[Opening Recorded information section]
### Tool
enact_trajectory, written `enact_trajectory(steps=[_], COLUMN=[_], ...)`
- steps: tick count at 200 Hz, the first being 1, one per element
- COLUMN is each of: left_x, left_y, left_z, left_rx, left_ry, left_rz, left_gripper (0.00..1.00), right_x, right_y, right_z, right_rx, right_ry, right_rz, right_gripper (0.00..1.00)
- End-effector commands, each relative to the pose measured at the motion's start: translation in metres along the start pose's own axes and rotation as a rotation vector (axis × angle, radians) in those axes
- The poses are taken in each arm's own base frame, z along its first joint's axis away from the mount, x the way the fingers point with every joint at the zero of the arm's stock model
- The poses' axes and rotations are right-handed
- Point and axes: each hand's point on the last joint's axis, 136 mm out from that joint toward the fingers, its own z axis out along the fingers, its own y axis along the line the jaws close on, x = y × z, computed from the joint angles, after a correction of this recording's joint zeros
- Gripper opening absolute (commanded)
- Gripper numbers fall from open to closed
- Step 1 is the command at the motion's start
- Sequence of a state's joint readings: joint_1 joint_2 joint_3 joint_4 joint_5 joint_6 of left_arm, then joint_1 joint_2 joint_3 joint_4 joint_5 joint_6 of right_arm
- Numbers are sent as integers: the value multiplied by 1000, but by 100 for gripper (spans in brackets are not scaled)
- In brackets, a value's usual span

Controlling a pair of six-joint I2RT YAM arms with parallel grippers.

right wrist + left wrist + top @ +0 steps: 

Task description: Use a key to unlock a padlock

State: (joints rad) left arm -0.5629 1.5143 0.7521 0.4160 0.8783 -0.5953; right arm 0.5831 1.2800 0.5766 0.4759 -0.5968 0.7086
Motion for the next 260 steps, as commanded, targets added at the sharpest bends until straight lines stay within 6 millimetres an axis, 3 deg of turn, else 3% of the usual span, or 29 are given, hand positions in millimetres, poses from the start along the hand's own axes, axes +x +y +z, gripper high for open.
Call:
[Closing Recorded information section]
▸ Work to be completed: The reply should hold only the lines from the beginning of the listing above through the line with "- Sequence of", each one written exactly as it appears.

▸ Your solution:
### Tool
enact_trajectory, written `enact_trajectory(steps=[_], COLUMN=[_], ...)`
- steps: tick count at 200 Hz, the first being 1, one per element
- COLUMN is each of: left_x, left_y, left_z, left_rx, left_ry, left_rz, left_gripper (0.00..1.00), right_x, right_y, right_z, right_rx, right_ry, right_rz, right_gripper (0.00..1.00)
- End-effector commands, each relative to the pose measured at the motion's start: translation in metres along the start pose's own axes and rotation as a rotation vector (axis × angle, radians) in those axes
- The poses are taken in each arm's own base frame, z along its first joint's axis away from the mount, x the way the fingers point with every joint at the zero of the arm's stock model
- The poses' axes and rotations are right-handed
- Point and axes: each hand's point on the last joint's axis, 136 mm out from that joint toward the fingers, its own z axis out along the fingers, its own y axis along the line the jaws close on, x = y × z, computed from the joint angles, after a correction of this recording's joint zeros
- Gripper opening absolute (commanded)
- Gripper numbers fall from open to closed
- Step 1 is the command at the motion's start
- Sequence of a state's joint readings: joint_1 joint_2 joint_3 joint_4 joint_5 joint_6 of left_arm, then joint_1 joint_2 joint_3 joint_4 joint_5 joint_6 of right_arm

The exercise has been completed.